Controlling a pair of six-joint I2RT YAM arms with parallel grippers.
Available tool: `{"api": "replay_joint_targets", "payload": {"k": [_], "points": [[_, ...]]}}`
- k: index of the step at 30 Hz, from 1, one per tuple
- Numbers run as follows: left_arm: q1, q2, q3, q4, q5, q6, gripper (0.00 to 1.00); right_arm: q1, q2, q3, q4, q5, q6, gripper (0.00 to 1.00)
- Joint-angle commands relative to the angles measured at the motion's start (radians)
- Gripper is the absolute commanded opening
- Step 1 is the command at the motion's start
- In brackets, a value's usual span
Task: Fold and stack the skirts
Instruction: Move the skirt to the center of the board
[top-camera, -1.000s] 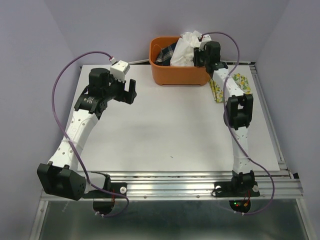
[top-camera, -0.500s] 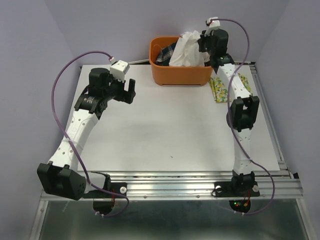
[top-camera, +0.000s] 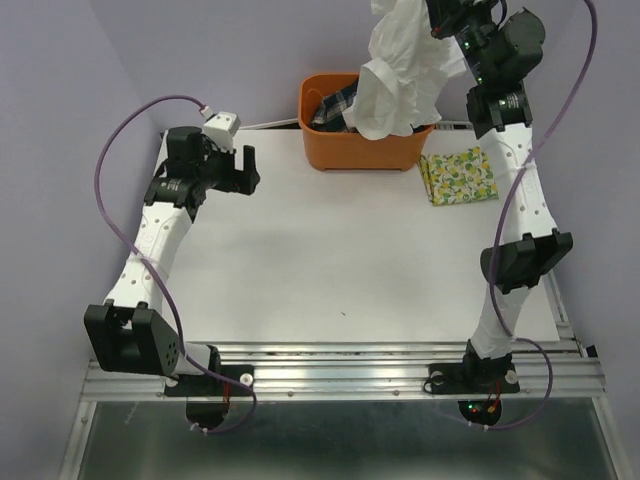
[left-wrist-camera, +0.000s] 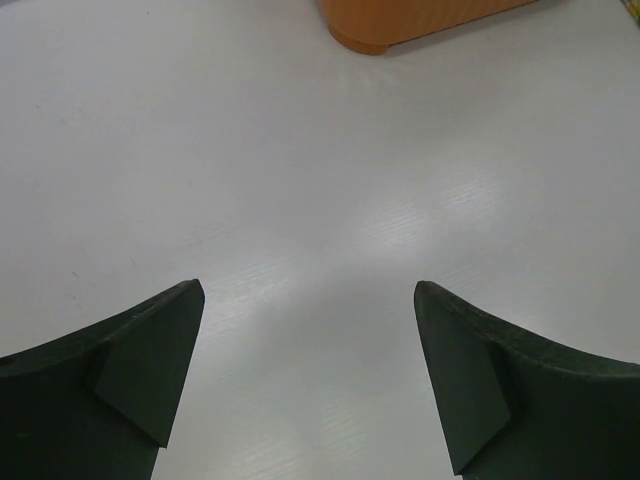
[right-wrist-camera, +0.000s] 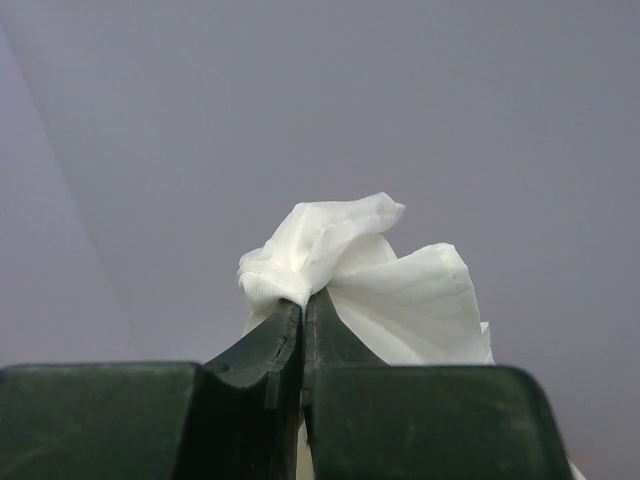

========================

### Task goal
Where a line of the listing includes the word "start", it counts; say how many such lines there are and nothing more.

### Response to the exercise
2